Peacocks vs Penguins | AUA Blog

Do you sometimes feel that your ideas are challenging your leaders, managers and your team and pushing people out of their comfort zones?

Do you often hear? ‘That’s not the way we do things here!’ We’ve always done it this way!’ ‘Not a good time to try something new and risky!’

Then maybe you’re a Peacock working in the land of Penguins!


Claire Povah MAUA
Head of Strategic Development in Student Services
Lancaster University

Simon Vaukins AMAUA
Faculty Graduate School Manager
Lancaster University


At the recent AUA conference, #AUA2019, we delivered a workshop ‘Penguins vs Peacocks’. Some of you may have attended this session. If you did, thank you for participating so actively at 9:15 after a night on the dance floor!

The idea for the workshop came when Claire excitedly told me about a video she had recently watched: Penguins vs Peacocks. This led us to run a session at the North Wales and North West Regional Conference in January 2019, ‘Leadership Challenges and Change in HE’.

We took the positive feedback from the regional conference, and developed the workshop further at the annual conference. We brought together some of the work we’ve done on generational differences in HE with this new perspective on managing diversity in the workplace. We wanted to get people to think about diversity in terms of the way that people work and not just in terms of gender and ethnicity. We aimed to get people to think differently about leadership and followership and about the difficulties presented by the emergence of new generations within the workplace and, further, about how these two things are connected.

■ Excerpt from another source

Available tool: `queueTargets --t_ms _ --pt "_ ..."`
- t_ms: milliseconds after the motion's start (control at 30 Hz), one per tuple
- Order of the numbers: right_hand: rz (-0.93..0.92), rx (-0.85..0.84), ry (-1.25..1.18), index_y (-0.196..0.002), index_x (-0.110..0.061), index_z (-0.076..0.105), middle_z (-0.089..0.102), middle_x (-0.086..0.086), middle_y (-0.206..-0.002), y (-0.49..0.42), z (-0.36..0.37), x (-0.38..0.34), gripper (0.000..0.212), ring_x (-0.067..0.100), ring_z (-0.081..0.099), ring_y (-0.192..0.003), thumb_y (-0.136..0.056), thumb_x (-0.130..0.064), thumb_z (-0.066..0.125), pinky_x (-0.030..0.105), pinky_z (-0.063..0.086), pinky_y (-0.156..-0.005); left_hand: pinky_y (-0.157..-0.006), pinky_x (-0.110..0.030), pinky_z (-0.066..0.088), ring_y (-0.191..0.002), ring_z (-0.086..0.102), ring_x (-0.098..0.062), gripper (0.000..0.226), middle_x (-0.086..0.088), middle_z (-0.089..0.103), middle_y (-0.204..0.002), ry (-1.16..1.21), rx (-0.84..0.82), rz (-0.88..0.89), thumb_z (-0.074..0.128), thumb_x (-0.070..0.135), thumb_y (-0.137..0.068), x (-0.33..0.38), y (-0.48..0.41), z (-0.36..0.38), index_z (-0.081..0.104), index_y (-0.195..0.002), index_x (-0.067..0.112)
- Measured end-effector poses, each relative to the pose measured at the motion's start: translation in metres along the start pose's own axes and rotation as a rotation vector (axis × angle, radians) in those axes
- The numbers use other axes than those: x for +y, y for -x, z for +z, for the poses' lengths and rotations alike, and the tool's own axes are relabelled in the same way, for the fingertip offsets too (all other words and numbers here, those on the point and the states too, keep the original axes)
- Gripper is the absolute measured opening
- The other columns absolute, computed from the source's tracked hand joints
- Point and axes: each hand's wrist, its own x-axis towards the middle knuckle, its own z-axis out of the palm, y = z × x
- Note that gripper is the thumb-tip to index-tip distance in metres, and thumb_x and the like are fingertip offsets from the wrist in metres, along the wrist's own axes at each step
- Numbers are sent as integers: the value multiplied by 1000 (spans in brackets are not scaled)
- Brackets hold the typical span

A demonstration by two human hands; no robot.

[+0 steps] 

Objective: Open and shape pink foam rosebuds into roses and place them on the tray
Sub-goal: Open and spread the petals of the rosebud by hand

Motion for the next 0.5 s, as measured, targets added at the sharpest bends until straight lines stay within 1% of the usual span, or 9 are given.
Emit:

To get people involved and make this an interactive session we decided to do the following:

  • We made sure that everyone who came to the session got a Penguin biscuit.
  • We asked everyone to do a quiz, but this was a quiz without any prizes. What we wanted people to think about was how they currently felt about their fit in their organisation: were they a peacock or a penguin, or something in between.
  • Building on the results of the quiz, we asked everyone to consider bird-based strategies included in the book, as a way of reflecting on their personal strategies and behaviours employed to support their personal development and the development of those around them.
  • At the end of the session we asked participants to write on a postcard one thing they’d take away from the session – we’re posting these out in 4 months.

Whilst the session wasn’t everyone’s cup of tea, we found that most were willing to engage in the session, appreciated the space to reflect on their own approaches to the questions posed above and were willing to challenge their perceptions in light of the insights from Peacock in a land of Penguins. Many went away from the session with the intention of employing what they had learned on a personal level, or within the teams they manage.

In the current UK HE climate, it is important to enable each person in the organisation to be the best version of themselves, working with and embracing individual talents and enthusiasms to achieve organisational effectiveness.

Let peacocks be peacocks.

Materials and ideas for this session were taken from: Gallagher Hateley, B.J. and Schmidt, W.H., A Peacock in the Land of Penguins.